花売娘 へん、失礼しちゃうよ。ほんとに。なんの用かききもしねえで。(戸口のところで指示を待っているピアス夫人に)
おばちゃんよ、あたいがタクシーでのりつけたってこと、言ってくれたかい?
ピアス夫人 ふん、ばかばかしい! お前がなんでこようと、先生のようなかたの知ったことじゃないでしょ!
花売娘 へん、あたいはエラいんだ! このひと、まさか教えるのがいやだってんじゃあるめえな。そうさ、自分で言っていたもん。あたいはなにも物もらいにきたんじゃねえよ。金がたりなきゃ、よそへいくまでだ。
ヒギンズ たりない、なにが?
花売娘 おめえに払うぶんよ。どうだい、わかったろ? あたいは習いにきたのさ、そうさ。おアシは払うよ、まちがいなくね。
ミュージカルではこの場面は「第一幕第三場」に該当する。アラン・ジェイ・ラーナーの台本をみてみよう。引用はペンギン・ブックス版の "My Fair Lady" (1959初版)から。

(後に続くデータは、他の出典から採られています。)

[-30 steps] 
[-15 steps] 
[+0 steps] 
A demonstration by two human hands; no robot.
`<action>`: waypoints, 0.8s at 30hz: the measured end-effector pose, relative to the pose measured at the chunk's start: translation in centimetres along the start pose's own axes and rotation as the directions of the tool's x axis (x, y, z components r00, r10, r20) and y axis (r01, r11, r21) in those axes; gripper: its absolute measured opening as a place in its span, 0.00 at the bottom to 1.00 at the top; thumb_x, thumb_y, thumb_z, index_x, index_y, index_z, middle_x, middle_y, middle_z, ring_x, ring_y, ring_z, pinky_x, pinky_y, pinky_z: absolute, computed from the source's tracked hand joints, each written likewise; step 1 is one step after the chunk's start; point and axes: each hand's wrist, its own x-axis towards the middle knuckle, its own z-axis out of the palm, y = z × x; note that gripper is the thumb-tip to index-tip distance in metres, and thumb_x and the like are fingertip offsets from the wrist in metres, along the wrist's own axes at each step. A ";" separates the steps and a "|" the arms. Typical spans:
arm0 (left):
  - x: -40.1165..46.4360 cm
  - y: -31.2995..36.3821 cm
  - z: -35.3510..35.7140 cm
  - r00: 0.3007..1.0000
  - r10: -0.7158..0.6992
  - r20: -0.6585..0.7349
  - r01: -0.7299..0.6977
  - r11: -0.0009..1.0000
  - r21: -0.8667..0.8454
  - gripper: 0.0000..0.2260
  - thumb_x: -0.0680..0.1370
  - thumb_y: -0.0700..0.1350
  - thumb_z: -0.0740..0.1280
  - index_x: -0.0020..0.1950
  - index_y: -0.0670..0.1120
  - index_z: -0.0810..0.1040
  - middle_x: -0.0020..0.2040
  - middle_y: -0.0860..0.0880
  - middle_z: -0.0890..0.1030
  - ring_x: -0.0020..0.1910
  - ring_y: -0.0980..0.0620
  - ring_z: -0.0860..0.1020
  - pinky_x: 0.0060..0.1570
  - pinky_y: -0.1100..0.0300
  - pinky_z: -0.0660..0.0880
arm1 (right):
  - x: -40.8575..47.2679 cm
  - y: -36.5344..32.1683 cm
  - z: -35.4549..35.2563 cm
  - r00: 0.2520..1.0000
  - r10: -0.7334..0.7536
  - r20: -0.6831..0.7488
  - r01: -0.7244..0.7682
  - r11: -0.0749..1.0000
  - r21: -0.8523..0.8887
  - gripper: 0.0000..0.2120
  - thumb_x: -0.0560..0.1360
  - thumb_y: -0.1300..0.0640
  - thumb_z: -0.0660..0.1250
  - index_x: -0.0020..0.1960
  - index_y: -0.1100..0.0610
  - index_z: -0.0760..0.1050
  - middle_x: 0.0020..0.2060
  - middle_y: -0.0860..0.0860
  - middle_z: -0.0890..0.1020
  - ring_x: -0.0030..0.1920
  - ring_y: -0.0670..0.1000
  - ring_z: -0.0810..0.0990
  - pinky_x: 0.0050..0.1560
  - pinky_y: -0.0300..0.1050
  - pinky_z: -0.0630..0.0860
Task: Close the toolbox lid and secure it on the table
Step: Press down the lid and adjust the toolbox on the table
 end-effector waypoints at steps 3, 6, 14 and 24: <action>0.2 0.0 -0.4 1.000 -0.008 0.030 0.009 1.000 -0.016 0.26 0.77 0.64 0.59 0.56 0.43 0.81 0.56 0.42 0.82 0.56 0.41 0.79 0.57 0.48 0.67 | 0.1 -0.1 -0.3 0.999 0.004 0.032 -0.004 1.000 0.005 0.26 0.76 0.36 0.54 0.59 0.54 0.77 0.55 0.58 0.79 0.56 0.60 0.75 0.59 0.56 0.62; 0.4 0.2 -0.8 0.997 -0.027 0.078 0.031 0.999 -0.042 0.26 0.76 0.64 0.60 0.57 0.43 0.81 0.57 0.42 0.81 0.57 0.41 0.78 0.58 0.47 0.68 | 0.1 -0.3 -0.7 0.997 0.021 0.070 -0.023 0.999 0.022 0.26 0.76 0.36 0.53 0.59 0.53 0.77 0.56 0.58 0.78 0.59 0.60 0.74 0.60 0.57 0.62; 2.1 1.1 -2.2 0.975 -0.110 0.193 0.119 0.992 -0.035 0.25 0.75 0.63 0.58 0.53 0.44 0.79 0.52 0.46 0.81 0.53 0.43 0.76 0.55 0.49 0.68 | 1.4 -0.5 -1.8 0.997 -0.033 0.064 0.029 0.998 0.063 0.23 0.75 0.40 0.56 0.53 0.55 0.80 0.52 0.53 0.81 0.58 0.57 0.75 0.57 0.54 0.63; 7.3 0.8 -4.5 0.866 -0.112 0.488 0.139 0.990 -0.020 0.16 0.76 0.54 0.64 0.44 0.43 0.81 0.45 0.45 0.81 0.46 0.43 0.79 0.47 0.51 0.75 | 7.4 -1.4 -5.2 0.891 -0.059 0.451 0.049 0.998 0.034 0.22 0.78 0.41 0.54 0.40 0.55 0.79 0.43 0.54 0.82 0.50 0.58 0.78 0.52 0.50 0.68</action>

手元にあるのは1977年の第十版である。
HIGGINS [
brusquely, recognizing her with unconcealed disappointment, and at once, babylike, making an intolerable grievanse of it ]:
Why, this is the girl I jotted down last night. She's no use: I've got all the records I want of the Lisson Grove lingo, and I'm not going to waste another cylinder on it. [
To the girl ]
Be off with you: I don't want you.
ELIZA:
Don't be so saucy. You ain't heard what I come for yet. [
To MRS PEARCE,
who is waiting at the door for further instructions.]
Did you tell him I come in a taxi?
MRS PEARCE:
Nonsense, girl! What do you think a gentleman like Mr Higgins cares what you came in?
ELIZA:
Oh, we are proud! He ain't above giving lessons, not him: I heard him say so. Well, I ain't come here to ask for any compliment; if my money's not good enough I can go elsewhere.
HIGGINS:
Good enough for what?
ELIZA:
Good enough for ye-oo. Now you know, don't you? I'm come to have lessons, I am. And to pay for 'em too: make no mistake.
おわかりいただけたろうか。両者はまるで瓜ふたつなのである。ト書きに至るまでそっくりだ。